### Task directions
The records that follow should be retyped word for word.

### Record excerpts
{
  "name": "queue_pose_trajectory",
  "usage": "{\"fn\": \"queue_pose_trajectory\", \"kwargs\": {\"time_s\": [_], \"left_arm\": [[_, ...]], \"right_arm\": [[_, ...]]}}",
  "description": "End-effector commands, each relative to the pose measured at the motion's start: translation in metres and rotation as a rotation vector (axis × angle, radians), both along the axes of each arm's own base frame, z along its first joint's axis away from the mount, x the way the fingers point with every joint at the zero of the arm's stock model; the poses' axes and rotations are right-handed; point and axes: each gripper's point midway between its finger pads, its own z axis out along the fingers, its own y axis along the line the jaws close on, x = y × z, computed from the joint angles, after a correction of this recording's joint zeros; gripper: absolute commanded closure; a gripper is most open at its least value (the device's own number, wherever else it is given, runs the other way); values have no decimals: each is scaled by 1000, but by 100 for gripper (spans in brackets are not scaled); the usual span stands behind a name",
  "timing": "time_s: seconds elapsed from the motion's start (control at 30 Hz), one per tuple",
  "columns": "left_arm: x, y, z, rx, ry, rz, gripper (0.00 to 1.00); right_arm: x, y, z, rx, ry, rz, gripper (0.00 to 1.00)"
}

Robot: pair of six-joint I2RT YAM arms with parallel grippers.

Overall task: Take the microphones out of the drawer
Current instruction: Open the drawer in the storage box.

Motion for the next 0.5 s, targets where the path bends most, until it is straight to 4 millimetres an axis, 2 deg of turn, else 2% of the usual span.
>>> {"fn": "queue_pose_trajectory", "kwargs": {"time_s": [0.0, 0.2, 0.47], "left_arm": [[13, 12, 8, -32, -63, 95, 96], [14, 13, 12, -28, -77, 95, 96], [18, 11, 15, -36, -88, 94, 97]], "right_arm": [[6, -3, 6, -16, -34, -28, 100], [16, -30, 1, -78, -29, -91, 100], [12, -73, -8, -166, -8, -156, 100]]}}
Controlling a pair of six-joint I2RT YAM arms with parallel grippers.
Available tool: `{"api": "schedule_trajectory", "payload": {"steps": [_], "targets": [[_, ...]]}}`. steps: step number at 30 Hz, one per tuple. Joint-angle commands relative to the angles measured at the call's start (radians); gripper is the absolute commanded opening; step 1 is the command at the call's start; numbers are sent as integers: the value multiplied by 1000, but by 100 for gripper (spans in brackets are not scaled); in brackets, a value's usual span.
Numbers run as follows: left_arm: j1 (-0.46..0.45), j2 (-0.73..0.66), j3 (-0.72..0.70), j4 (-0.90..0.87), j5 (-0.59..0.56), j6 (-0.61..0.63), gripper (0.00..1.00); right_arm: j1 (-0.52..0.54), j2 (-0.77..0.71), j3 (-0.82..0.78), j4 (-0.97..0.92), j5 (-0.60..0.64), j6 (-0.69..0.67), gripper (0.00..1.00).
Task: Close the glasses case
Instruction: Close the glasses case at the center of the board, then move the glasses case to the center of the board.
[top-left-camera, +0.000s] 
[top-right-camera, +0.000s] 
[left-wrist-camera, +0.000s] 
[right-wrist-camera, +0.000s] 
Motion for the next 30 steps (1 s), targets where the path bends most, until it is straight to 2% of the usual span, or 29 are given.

### Response below
{
  "name": "queue_pose_trajectory",
  "usage": "{\"fn\": \"queue_pose_trajectory\", \"kwargs\": {\"time_s\": [_], \"left_arm\": [[_, ...]], \"right_arm\": [[_, ...]]}}",
  "description": "End-effector commands, each relative to the pose measured at the motion's start: translation in metres and rotation as a rotation vector (axis × angle, radians), both along the axes of each arm's own base frame, z along its first joint's axis away from the mount, x the way the fingers point with every joint at the zero of the arm's stock model; the poses' axes and rotations are right-handed; point and axes: each gripper's point midway between its finger pads, its own z axis out along the fingers, its own y axis along the line the jaws close on, x = y × z, computed from the joint angles, after a correction of this recording's joint zeros; gripper: absolute commanded closure; a gripper is most open at its least value (the device's own number, wherever else it is given, runs the other way); values have no decimals: each is scaled by 1000, but by 100 for gripper (spans in brackets are not scaled); the usual span stands behind a name",
  "timing": "time_s: seconds elapsed from the motion's start (control at 30 Hz), one per tuple",
  "columns": "left_arm: x, y, z, rx, ry, rz, gripper (0.00 to 1.00); right_arm: x, y, z, rx, ry, rz, gripper (0.00 to 1.00)"
}

Robot: pair of six-joint I2RT YAM arms with parallel grippers.

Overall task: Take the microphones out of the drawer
Current instruction: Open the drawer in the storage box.

Motion for the next 0.5 s, targets where the path bends most, until it is straight to 4 millimetres an axis, 2 deg of turn, else 2% of the usual span.
>>> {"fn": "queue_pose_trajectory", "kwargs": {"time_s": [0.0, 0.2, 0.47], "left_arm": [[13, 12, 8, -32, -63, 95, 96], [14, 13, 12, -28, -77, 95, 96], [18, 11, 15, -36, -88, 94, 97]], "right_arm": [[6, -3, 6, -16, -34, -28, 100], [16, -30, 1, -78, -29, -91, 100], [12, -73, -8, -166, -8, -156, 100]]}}
Controlling a pair of six-joint I2RT YAM arms with parallel grippers.
Available tool: `{"api": "schedule_trajectory", "payload": {"steps": [_], "targets": [[_, ...]]}}`. steps: step number at 30 Hz, one per tuple. Joint-angle commands relative to the angles measured at the call's start (radians); gripper is the absolute commanded opening; step 1 is the command at the call's start; numbers are sent as integers: the value multiplied by 1000, but by 100 for gripper (spans in brackets are not scaled); in brackets, a value's usual span.
Numbers run as follows: left_arm: j1 (-0.46..0.45), j2 (-0.73..0.66), j3 (-0.72..0.70), j4 (-0.90..0.87), j5 (-0.59..0.56), j6 (-0.61..0.63), gripper (0.00..1.00); right_arm: j1 (-0.52..0.54), j2 (-0.77..0.71), j3 (-0.82..0.78), j4 (-0.97..0.92), j5 (-0.60..0.64), j6 (-0.69..0.67), gripper (0.00..1.00).
Task: Close the glasses case
Instruction: Close the glasses case at the center of the board, then move the glasses case to the center of the board.
[top-left-camera, +0.000s] 
[top-right-camera, +0.000s] 
[left-wrist-camera, +0.000s] 
[right-wrist-camera, +0.000s] 
Motion for the next 30 steps (1 s), targets where the path bends most, until it is straight to 2% of the usual span, or 29 are given.

This completes the answer to the exercise.